Degeneration of a neuron, conceptual illustration

Researchers at the University of Wisconsin-Madison report that they have identified a protein that allows for the production of norepinephrine neurons from stem cells, a development that has significant implications for research in Alzheimer’s disease (AD), Parkinson’s disease and other psychiatric and other neurodegenerative diseases.

Stem-cell-derived norepinephrine neurons are found in a region of the brain called locus coeruleus and are believed to play a role in the development of AD and Parkinson’s. The new research was published recently in Nature Biotechnology.

Researchers on the project were Yunlong Tao, now an investigator at Nanjing University in China who was a research professor at UW–Madison’s Waisman Center when the study was performed, along with Su-Chun Zhang, a UW–Madison professor of neuroscience and neurology. The researchers call the newly created cells LC-NE neurons and say they could be a valuable new tool for research into ways to treat neurodegenerative diseases.

They note that norepinephrine neurons in the locus coeruleus held regulate heartbeat, blood pressure, arousal, memory, attention and the fight-or-flight response. Humans house around 50,000 of these LC-NE neurons in the hindbrain and from here they reach throughout the brain and spinal cord.

“The norepinephrine neurons in the locus coeruleus are essential for our life. We call it the life center,” Zhang says. “Without these nerve cells, we would probably be extinct from Earth.”

It is known that these neurons play a role in diseases like AD, Parkinson’s, other neurodegenerative conditions and that they start deteriorating early stages of disease, but their exact role in disease development is still unknown. According to Tao, first author of the study, the lack of understanding of the function of the locus coeruleus in this process is not understood in part, because there has not been an adequate model to mimic human LC-NE neurons.
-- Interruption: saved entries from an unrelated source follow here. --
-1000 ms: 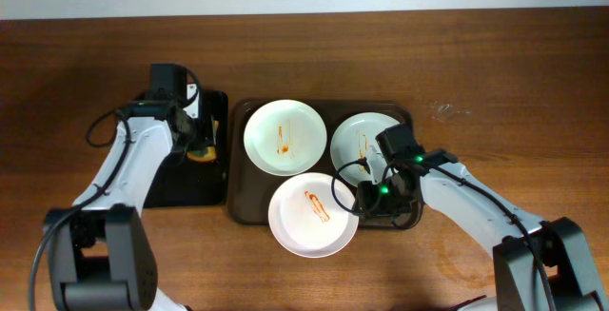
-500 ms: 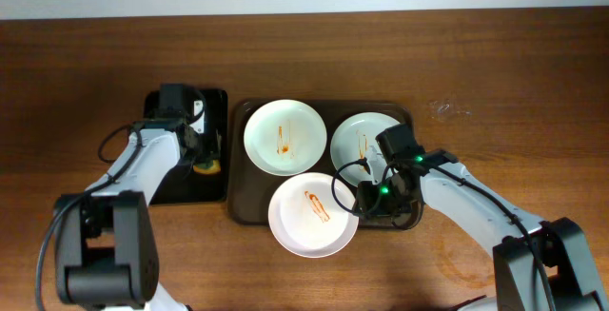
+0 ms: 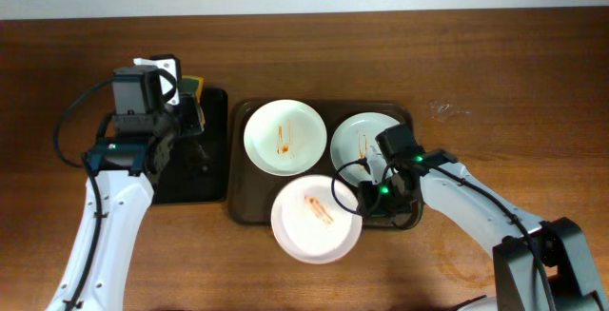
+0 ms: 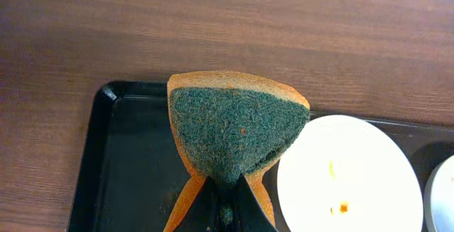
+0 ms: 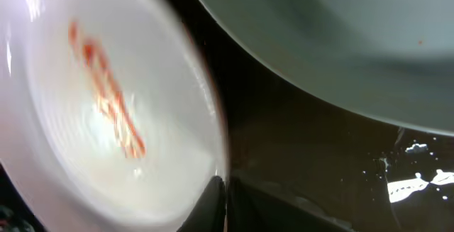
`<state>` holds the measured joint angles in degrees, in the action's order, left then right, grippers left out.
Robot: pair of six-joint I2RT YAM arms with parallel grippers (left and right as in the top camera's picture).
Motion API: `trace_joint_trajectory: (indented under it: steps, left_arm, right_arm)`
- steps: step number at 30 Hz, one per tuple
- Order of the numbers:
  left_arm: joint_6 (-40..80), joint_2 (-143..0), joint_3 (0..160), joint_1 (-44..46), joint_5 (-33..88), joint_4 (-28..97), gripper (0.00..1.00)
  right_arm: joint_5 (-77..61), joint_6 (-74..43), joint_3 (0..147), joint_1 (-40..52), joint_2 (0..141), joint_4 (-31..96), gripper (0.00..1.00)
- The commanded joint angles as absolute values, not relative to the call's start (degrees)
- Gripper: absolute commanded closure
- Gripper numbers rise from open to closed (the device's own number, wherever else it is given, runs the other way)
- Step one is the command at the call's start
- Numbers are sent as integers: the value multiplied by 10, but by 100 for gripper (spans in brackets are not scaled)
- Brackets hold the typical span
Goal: Clean dirty plates on tray and stack at the side
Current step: 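Grasp the rim of the front white plate with the right gripper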
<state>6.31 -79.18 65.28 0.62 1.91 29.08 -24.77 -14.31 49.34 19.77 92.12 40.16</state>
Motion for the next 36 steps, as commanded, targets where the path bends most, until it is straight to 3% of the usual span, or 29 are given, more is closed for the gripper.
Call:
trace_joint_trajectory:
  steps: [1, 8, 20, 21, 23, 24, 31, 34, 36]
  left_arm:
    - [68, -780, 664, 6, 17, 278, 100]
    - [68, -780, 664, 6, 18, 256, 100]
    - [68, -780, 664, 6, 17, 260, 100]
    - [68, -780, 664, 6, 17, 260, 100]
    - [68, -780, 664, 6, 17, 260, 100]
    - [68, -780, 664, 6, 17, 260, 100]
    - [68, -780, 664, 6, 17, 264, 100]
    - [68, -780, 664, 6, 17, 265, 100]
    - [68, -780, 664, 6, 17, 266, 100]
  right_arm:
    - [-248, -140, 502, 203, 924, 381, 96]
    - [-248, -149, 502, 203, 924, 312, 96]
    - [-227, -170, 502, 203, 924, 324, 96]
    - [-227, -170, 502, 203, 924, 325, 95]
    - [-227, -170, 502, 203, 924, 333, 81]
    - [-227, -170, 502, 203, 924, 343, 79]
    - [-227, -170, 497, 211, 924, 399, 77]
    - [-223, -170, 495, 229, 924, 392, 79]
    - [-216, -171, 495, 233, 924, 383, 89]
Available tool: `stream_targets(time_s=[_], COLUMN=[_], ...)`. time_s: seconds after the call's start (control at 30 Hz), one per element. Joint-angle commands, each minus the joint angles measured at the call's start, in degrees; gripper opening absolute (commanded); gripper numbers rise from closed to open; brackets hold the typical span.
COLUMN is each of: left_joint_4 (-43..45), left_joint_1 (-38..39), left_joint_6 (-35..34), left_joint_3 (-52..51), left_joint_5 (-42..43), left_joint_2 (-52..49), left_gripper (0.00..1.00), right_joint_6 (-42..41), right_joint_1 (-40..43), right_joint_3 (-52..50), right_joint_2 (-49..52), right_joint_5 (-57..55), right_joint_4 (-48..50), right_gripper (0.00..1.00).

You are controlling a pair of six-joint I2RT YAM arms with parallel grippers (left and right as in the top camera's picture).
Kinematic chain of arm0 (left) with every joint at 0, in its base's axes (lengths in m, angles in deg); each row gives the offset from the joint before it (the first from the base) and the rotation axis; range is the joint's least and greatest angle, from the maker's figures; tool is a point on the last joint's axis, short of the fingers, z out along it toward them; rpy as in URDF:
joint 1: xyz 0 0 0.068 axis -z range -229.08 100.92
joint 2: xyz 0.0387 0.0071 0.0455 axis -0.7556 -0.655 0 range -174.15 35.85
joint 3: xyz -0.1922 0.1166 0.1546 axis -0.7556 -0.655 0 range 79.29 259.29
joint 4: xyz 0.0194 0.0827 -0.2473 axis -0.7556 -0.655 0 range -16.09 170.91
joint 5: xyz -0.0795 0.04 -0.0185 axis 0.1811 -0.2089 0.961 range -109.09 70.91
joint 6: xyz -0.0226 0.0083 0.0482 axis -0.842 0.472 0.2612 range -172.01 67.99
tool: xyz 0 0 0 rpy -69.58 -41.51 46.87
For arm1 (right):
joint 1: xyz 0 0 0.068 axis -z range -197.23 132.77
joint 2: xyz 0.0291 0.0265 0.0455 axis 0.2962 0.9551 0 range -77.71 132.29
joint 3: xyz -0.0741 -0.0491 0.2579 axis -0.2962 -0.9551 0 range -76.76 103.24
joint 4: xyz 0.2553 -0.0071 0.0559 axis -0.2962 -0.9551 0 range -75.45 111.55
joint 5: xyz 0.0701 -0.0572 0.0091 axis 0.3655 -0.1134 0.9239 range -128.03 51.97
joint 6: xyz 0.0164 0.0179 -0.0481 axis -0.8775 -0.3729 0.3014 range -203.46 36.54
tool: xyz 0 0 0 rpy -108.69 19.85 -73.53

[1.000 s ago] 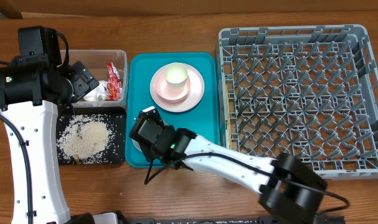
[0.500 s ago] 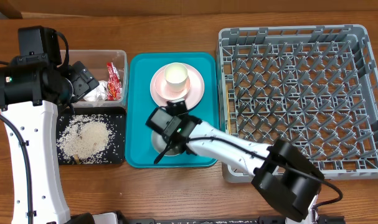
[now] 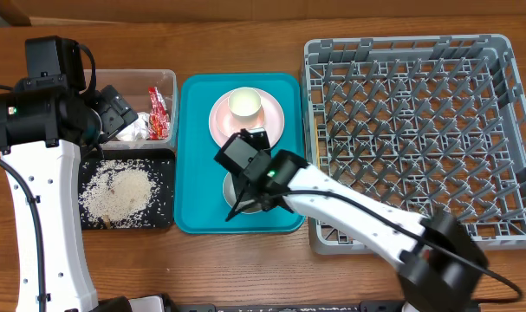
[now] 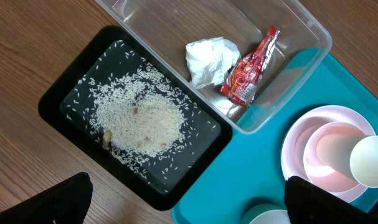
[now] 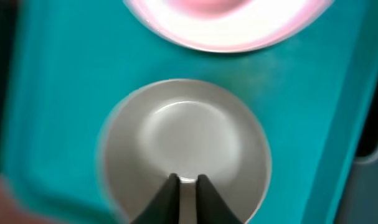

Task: Sort waste into correct bins and load items into the dishwasher
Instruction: 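Lower the right gripper onto the white bowl rim and close it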

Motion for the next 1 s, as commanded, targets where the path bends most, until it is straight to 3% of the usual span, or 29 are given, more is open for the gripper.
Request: stream_targets(time_s=[0.0,0.33,0.77,0.97], left_joint_4=[0.0,0.0,0.0,0.0], left_joint_1=[0.1,0.1,0.1,0.1], left_joint_6=[0.7,0.7,0.7,0.7], left_joint_3=[0.1,0.1,0.1,0.1], left_joint_5=[-0.2,-0.2,-0.2,-0.2], left_joint_2=[-0.1,-0.1,-0.1,-0.1], left_gripper=[1.00,1.00,1.00,1.00], right_joint_6=[5.7,9.9,10.0,10.0], right_joint_1=[-0.4,-4.6,-5.1,-5.1], right_joint_3=[0.5,0.4,0.4,0.4], right_joint_2=[-1.1,2.2,8.0,8.4], right_joint_5=[10.2,7.8,5.7,5.7], right_joint_4=[0.5,1.8,3.9,4.4], right_gripper=[0.18,0.41,0.39,0.30])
Scientists have previously tried to create the neurons from human stem cells using mouse models, and Tao spent two years to understand why these attempts to develop LC-NE neurons were failing and how development of the neurons from stem cells was different in humans. This research uncovered a growth factor protein called ACTIVIN-A as a key regulator of the neurogenesis of human norepinephrine neurons.

“We have some new understanding about locus coeruleus development,” Tao notes. “That’s the major finding in this paper, and based on that finding, we are able to generate locus coeruleus norepinephrine neurons.”

To create LC-NE neurons, the team converted human pluripotent stem cells into cells from the hindbrain and using ACTIVIN-A and a series of additional signals, to steer cell development toward LC-NE neurons. These converted cells exhibited the characteristics and function of LC-NE neurons in the human brain typified by the release of norepinephrine. The cells also exhibited axonal arborization—the growth of branching arms of neurons that allow the connection of brain cells—and also reacted to the presence of carbon dioxide which helps them regulate breathing.

The hope is that these new cells can serve as study models for screening new potential drugs for the treatment of a range of neurodegenerative diseases, as well as allow for a better understanding of why locus coeruleus cells die so early in the development of these conditions.

“If this is somewhat causative, then we could potentially do something to prevent or delay the neurodegeneration process,” Zhang says.

Next steps in the research will be to examine the detailed mechanisms through which ACTIVIN-A regulates LC-NE neuron development and use the cells for the translational work of drug screening and disease modeling.